(WHAT TO DO): Repeat the records word for word.

═══ RECORDS SHOWN ═══

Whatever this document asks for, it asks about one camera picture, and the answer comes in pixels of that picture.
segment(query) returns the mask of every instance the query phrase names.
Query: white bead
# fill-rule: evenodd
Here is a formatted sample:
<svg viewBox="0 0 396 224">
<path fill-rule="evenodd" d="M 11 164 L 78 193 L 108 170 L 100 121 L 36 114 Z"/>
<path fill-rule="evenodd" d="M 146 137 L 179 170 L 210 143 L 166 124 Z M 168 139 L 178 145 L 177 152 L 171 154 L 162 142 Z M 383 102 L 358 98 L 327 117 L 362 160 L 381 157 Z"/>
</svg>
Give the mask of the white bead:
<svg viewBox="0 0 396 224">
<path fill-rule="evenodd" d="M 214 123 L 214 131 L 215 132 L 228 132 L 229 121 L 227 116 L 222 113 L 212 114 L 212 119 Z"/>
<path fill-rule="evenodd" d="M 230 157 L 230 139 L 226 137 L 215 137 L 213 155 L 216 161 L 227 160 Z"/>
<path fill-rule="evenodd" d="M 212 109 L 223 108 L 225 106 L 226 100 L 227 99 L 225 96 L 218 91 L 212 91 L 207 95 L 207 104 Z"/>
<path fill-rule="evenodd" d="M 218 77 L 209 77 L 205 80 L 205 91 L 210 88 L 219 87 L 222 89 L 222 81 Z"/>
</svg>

═══

(SOLUTION TO THE EXERCISE):
Whatever this document asks for, it asks about one camera picture, and the answer comes in pixels of that picture.
segment(query) returns the mask of every instance the query phrase names.
Query: white bead
# fill-rule: evenodd
Here is a formatted sample:
<svg viewBox="0 0 396 224">
<path fill-rule="evenodd" d="M 11 164 L 78 193 L 108 170 L 100 121 L 36 114 Z"/>
<path fill-rule="evenodd" d="M 146 137 L 179 170 L 210 143 L 166 124 Z M 168 139 L 178 145 L 177 152 L 171 154 L 162 142 Z M 383 102 L 358 98 L 327 117 L 362 160 L 381 157 Z"/>
</svg>
Give the mask of the white bead:
<svg viewBox="0 0 396 224">
<path fill-rule="evenodd" d="M 214 123 L 214 131 L 215 132 L 228 132 L 229 121 L 227 116 L 222 113 L 212 114 L 212 119 Z"/>
<path fill-rule="evenodd" d="M 230 157 L 230 139 L 226 137 L 215 137 L 213 155 L 216 161 L 227 160 Z"/>
<path fill-rule="evenodd" d="M 212 109 L 223 108 L 225 106 L 226 100 L 227 99 L 225 96 L 218 91 L 212 91 L 207 95 L 207 104 Z"/>
<path fill-rule="evenodd" d="M 218 77 L 209 77 L 205 80 L 205 91 L 210 88 L 219 87 L 222 89 L 222 81 Z"/>
</svg>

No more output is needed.